2. Arswendo Atmowiloto – Polling Survei
Pada 15 Oktober 1990, Majalah Monitor menyelenggarakan survei untuk para pembacanya. Dalam survei itu, Majalah Monitor memancing para pembaca mengirimkan pendapatnya lewat kartu pos soal siapa tokoh yang paling mereka kagumi. Survei itu kemudian jadi masalah karena turut menyertakan nama Nabi Muhammad sebagai tokoh populer yang berada di peringkat sebelas. Tekanan massa pun bermunculan, mereka menganggap Majalah Monitor telah menghina Sang Nabi Besar. Atas polemik itu, Pimpinan Redaksi Majalah Monitor, Arswendo Atmowiloto dipenjara dengan hukuman lima tahun.

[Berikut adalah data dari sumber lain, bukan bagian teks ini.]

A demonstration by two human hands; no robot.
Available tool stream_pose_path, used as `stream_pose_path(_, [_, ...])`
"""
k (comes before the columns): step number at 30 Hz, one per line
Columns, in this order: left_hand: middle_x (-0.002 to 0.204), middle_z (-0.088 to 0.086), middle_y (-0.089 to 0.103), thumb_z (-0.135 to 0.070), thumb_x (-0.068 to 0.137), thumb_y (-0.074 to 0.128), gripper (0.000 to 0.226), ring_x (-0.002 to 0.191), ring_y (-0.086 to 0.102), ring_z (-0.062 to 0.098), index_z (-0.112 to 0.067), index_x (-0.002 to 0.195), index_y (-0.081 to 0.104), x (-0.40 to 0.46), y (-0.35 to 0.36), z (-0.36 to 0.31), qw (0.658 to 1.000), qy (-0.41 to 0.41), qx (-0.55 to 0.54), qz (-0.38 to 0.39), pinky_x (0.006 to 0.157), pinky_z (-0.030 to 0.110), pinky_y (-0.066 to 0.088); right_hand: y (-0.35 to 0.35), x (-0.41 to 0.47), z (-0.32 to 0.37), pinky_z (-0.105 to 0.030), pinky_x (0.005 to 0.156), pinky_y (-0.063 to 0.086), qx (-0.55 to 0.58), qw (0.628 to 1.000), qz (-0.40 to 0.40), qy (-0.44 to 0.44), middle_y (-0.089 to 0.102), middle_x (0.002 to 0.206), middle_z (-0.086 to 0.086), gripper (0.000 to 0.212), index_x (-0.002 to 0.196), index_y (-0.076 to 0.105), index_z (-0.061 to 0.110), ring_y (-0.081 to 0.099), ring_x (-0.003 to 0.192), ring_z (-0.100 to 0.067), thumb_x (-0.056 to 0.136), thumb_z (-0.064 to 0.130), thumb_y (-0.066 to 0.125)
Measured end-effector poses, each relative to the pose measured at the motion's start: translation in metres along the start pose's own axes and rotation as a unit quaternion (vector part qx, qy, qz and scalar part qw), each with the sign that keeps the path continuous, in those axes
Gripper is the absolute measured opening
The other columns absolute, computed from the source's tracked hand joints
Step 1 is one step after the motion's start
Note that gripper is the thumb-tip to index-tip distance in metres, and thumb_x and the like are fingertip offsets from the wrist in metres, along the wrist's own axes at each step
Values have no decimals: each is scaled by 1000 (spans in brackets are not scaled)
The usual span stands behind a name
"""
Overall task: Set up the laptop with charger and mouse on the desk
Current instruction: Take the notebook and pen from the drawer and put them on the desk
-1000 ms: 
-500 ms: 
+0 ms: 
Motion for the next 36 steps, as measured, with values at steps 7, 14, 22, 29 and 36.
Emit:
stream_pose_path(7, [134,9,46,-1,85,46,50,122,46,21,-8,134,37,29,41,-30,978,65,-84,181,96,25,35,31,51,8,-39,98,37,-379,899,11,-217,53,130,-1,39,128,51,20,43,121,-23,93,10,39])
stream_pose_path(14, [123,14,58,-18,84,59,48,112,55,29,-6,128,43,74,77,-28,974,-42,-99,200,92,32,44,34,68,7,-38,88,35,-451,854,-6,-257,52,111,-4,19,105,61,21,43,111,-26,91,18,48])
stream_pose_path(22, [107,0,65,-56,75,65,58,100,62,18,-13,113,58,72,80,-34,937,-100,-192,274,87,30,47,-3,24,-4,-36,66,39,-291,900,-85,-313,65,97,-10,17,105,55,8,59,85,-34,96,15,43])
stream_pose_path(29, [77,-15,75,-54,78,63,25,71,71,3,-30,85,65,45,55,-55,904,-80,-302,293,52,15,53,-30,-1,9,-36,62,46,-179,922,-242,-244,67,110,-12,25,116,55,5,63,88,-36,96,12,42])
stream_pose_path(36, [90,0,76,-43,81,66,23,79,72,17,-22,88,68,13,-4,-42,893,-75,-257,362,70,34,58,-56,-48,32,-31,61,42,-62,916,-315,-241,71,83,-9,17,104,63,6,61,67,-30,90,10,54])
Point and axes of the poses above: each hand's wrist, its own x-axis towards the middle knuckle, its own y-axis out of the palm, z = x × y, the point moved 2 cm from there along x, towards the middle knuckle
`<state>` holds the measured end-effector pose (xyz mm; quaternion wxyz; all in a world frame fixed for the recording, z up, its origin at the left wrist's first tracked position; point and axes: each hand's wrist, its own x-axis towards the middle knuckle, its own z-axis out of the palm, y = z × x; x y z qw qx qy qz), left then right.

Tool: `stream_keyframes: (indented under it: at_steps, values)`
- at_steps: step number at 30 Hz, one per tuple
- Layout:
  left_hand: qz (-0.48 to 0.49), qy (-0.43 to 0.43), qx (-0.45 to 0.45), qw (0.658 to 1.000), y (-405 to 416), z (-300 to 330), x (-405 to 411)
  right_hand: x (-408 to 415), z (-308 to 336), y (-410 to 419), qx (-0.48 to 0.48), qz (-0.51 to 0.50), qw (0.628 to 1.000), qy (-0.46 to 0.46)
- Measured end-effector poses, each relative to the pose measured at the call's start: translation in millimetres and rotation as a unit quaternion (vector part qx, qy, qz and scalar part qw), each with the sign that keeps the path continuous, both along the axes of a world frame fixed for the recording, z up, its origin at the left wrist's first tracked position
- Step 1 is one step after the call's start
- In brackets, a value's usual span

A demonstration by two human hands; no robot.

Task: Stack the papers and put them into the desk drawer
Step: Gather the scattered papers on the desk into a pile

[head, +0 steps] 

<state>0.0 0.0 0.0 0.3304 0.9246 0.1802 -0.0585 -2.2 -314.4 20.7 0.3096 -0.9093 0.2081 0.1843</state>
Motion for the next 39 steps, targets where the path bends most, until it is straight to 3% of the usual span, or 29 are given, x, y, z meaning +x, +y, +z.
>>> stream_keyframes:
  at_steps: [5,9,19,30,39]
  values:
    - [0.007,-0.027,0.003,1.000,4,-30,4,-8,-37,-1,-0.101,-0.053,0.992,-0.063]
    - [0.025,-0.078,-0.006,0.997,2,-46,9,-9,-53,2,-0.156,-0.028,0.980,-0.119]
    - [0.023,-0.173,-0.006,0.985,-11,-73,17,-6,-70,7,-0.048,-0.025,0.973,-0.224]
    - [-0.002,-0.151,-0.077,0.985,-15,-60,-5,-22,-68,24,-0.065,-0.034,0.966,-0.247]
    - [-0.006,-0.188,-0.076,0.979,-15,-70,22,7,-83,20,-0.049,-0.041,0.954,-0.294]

4. Lia Eden - Klaim Kenabian
Lia Eden mengaku sebagai pemimpin ajaran Kerajaan Tuhan Tahta Suci. Klaimnya tersebut membuat massa mengamuk dan menuduh Lia melakukan penodaan agama. Akhirnya, Lia dijatuhi hukuman penjara 2 tahun 6 bulan. Buat Lia, itu bukan yang terakhir, sebab pada tahun 2009, Lia juga dijatuhi hukuman 2,5 tahun akibat kasus yang sama.
5. Ahok – Al Maidah
Bekas Gubernur DKI Jakarta, Basuki Tjahaja Purnama atau Ahok dituduh menistakan surat Al Maidah Ayat 51 saat berpidato di sela kunjungan dinasnya di Kepulauan Seribu. JPU yang diketuai Ali Mukartono menganggap Ahok melanggar pasal 156 KUHP, yakni melakukan pidana pernyataan permusuhan dan kebencian terhadap suatu golongan.